Un enterrement de ministre...

le 10/03/2011 L'AGEFI Hebdo

Il y a foule ce vendredi 24 février 1928 au matin au cimetière du Père Lachaise pour rendre un dernier hommage à Yves Guyot. En soixante ans de vie publique, le directeur de L’Agence économique et financière s’est fait beaucoup d’amis, de relations et d’obligés. En tout cas, note l’Agence dans son édition du lendemain, « le monument crématoire était trop petit pour contenir l’affluence nombreuse représentant les milieux politiques, diplomatiques, économiques et financiers ». Dans la foule, on reconnaît des parlementaires, plusieurs ex-présidents du Conseil, d’anciens ministres, des préfets, des ambassadeurs, un représentant personnel du président de la République, des membres de cabinets ministériels.

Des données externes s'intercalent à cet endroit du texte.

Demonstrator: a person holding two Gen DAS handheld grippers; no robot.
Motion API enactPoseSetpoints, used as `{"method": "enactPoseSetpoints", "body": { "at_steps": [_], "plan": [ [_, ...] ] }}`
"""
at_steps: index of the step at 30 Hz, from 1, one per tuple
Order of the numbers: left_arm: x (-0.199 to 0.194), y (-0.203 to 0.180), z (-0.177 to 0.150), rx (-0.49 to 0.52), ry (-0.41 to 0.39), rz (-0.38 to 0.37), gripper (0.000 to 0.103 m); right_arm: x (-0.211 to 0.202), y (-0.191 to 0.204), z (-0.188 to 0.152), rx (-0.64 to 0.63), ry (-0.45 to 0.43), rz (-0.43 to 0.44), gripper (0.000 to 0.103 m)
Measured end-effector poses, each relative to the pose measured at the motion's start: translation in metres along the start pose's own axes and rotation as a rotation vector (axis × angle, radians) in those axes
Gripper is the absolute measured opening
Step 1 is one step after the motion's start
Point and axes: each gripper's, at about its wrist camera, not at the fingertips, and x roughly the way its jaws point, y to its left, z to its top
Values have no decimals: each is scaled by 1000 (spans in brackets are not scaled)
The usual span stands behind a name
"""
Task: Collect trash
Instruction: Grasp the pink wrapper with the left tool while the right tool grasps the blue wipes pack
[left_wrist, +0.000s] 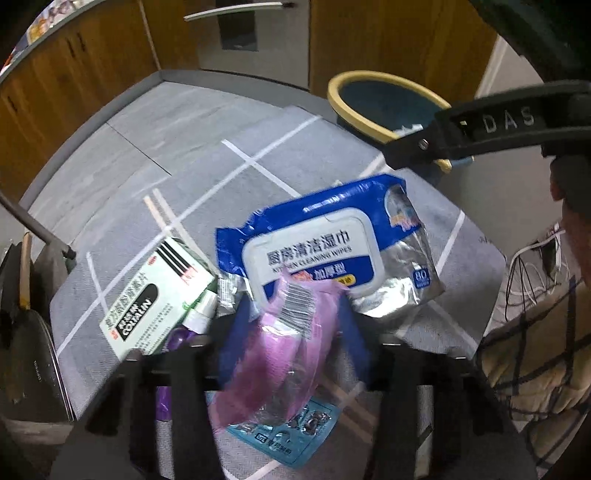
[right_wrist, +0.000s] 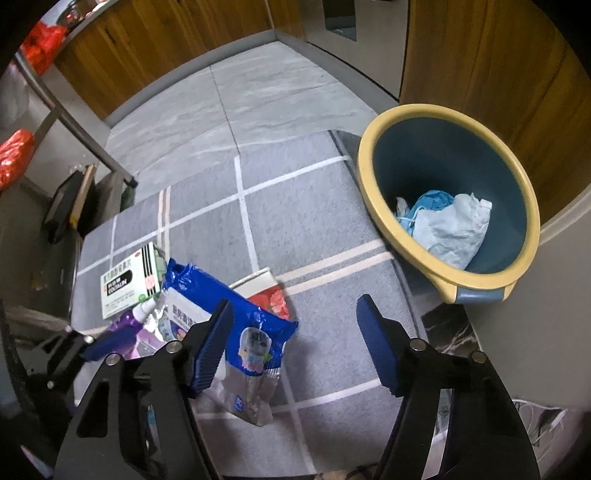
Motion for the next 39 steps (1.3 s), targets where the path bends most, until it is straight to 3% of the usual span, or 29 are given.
{"method": "enactPoseSetpoints", "body": {
  "at_steps": [1, 2, 3, 13, 22, 26, 29, 35, 38, 39],
  "plan": [
    [0, 0, 0, 1, 0, -2, 35, 2, 1, 0, -5, 6, 4, 70],
    [-2, 0, 1, -2, -3, -9, 26, 3, 2, 0, -9, 11, 7, 70],
    [-4, 2, 3, -10, -9, -21, 6, 5, 2, 0, -12, 15, 11, 70],
    [-28, 31, 6, -108, -56, 27, 3, 17, 14, -1, -53, 52, 49, 70],
    [-47, 52, 11, -168, -110, 62, 3, 37, 23, -6, -147, 112, 16, 69],
    [-48, 50, 13, -158, -111, 66, 3, 45, 24, -8, -150, 157, 73, 34],
    [-49, 51, 13, -161, -114, 65, 3, 45, 28, -11, -166, 174, 106, 27],
    [-51, 52, 12, -159, -117, 70, 3, 45, 27, -14, -179, 220, 139, 30],
    [-52, 53, 11, -158, -116, 72, 3, 43, 24, -18, -203, 248, 150, 45],
    [-52, 53, 11, -159, -114, 71, 3, 45, 26, -21, -226, 264, 140, 46]
  ]
}}
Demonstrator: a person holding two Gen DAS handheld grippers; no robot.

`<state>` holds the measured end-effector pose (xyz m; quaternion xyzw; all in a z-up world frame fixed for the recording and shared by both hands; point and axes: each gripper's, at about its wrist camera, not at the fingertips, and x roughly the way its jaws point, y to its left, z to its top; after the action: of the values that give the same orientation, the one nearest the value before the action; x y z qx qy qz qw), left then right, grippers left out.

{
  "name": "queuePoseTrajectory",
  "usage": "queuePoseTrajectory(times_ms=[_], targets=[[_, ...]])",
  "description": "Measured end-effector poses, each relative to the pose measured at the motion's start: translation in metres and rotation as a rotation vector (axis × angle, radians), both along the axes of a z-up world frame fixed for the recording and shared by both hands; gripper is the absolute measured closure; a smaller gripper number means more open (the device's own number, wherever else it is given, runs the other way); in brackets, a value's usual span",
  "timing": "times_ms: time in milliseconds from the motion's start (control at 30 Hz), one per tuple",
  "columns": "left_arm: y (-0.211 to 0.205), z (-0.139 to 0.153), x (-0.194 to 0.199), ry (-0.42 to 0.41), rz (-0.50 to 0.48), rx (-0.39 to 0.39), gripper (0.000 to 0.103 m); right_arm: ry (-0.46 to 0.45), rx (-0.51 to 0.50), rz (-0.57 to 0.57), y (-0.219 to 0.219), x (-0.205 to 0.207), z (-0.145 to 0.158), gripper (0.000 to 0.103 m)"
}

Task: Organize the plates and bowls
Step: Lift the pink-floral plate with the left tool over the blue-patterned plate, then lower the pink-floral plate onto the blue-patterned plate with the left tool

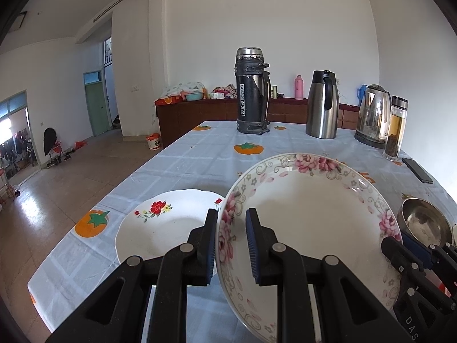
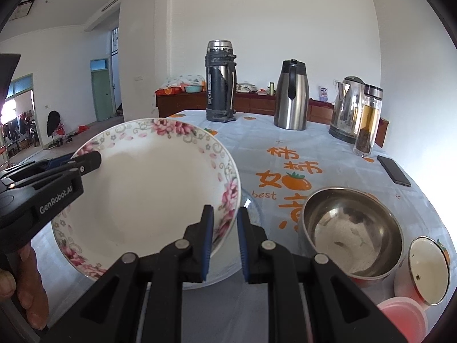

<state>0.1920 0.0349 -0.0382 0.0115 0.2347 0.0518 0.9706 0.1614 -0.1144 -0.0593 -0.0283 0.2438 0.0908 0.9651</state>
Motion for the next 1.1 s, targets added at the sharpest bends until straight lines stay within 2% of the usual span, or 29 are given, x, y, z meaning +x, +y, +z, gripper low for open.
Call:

Le monde financier, où Yves Guyot avait compté tant de connaissances, était bien représenté avec une brochette de présidents de banques entourant le syndic des agents de change. Et la presse avait délégué ses plus éminents représentants : le rédacteur en chef du Matin était là, cotoyant son homologue du Temps, au milieu d’une pléiade d’émissaires de la presse économique et financière où l’on reconnaissait les responsables de L’Agence Fournier, de L’Information, de La France économique et financière... Noyé au milieu de la foule, un homme dont l’uniforme de colonel tranchait sur les redingotes et les vestons sombres, Alfred Dreyfus, reconnaissant envers Yves Guyot d’avoir été un des ses premiers et plus ardents défenseurs.

Dans son éloge funèbre, Henri Coulon, administrateur de l’Agence, rendait un ultime hommage à ce travailleur « infatigable et curieux de tout » relevant que « sa mort est survenue en plein travail si bien qu’on peut dire, non qu’il a cessé de vivre, mais qu’il a cessé de travailler ».